“O jornalismo está uma miséria”
E aqui estamos, em 2023, depois de uma pandemia em que nos agarrámos ao jornalismo como se a nossa vida dependesse dele. Mas, ainda assim, continuámos sem perceber que esse valor não é adquirido.
Captei a vossa atenção? Perfeito. Então vamos a isto: a frase não é minha, mas ouve-se repetidamente por este país fora. Por muitos, os mesmos que seguramente não dão um euro para que o jornalismo melhore. Os que se contentam com o Telejornal às 20h00, para quem os alertas com títulos de notícias bastam, que recebem e partilham, orgulhosos, os pdf’s de todos os jornais diariamente no seu Whatsapp. É com toda esta autoridade que concluem “o jornalismo está uma miséria”.

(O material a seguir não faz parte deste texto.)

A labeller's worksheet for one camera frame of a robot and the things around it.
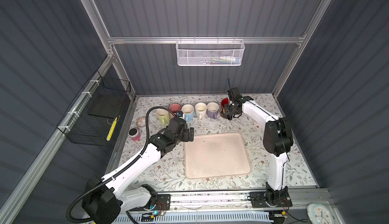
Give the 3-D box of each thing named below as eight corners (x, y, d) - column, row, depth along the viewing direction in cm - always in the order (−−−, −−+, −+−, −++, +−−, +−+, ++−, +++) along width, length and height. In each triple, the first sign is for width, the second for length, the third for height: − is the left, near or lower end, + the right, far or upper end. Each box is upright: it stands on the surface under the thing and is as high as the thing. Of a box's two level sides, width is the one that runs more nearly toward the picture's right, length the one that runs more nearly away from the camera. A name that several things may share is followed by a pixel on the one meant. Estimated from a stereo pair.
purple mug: (207, 121, 107) (207, 114, 101) (206, 109, 114) (207, 102, 108) (218, 121, 107) (220, 114, 101) (217, 109, 114) (218, 102, 108)
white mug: (195, 124, 106) (195, 114, 98) (195, 111, 113) (195, 102, 105) (206, 124, 106) (207, 114, 98) (206, 111, 113) (206, 102, 105)

Esta partilha sobre o meu “estudo não científico” sobre o consumo de informação em Portugal, surge a propósito do fim da edição em papel do AutoSport, ao fim de 45 anos. E há neste tema pelo menos três eixos que valem a pena refletirmos: desde logo a valorização do jornalismo e a sua importância para a democracia, os modelos de financiamento do jornalismo e o longo cortejo fúnebre do jornalismo em papel.
Se me permitem vou saltar o tema dos modelos de financiamento porque daria um artigo. O que me interessa hoje é o cortejo fúnebre ao jornalismo em papel, como se vivêssemos numa aldeia de octogenários em que o desaparecimento de mais um membro é aceite com um encolher de ombros. É verdade, saltei o financiamento, mas não a questão da valorização do jornalismo, porque parte do problema reside aqui. É essencial que o consumidor (bem sei que é leitor, mas estamos a falar de produtos de informação) entenda o que paga, a diferença que tem do produto digital e o que lhe acrescenta, do ponto de vista informativo, mas não só. Quem desfila o saco do Expresso transporta uma mensagem sobre si, tal como quem folheia o Ípsilon, do Público, numa esplanada do Chiado.
Chamem-me romântico ou míope, atirem-me com estatísticas internacionais ou com títulos históricos que sucumbiram à crueldade dos dias, que a maior parte assume como simples migração para o digital. Mas o jornalismo digital não é concorrente do jornalismo em papel. É verdade que a conveniência, o imediatismo e até a maior facilidade de fintar o pagamento não ajuda, mas é sobretudo a perceção de que podemos ter o que precisamos nas “fontes gratuitas” que vão minando o valor do jornalismo e parte desse valor também está no seu simbolismo e nas rotinas.
E aqui estamos, em 2023, depois de uma pandemia em que nos agarrámos ao jornalismo como se a nossa vida dependesse dele, fosse para sabermos a contagem de casos diários, ou a evolução da vacina que nos devolveu a liberdade. Mas, ainda assim, continuámos sem perceber (ou assobiámos para o lado?) que esse valor não é adquirido se não pagarmos por ele, sobretudo com novos “vírus” a ganharem força, como a utilização das fake news pelos movimentos de extrema direita e a ameaça da inteligência artificial usada para fins menos nobres.
Talvez seja eu o exagerado. Talvez o problema não seja assim tão grave. Talvez seja apenas a lei do mercado a fazer sucumbir os projetos editoriais sem uma essencial estrutura empresarial. Mas talvez seja mais do que isso. Um sinal de alerta que devia mobilizar, com ações coordenadas, toda a indústria da comunicação social, mas também o poder político. Isto não é um problema do AutoSport, dos anteriores ou dos próximos. É um problema de preservação da liberdade (já avisava Thomas Jefferson), de educação, mas também de marketing e comunicação. Combate-se com estruturação da oferta, investimento público e privado em estratégias de valorização e consciencialização da importância do jornalismo e com campanhas de comunicação, orientadas para atuais, mas sobretudo para os futuros consumidores de jornalismo.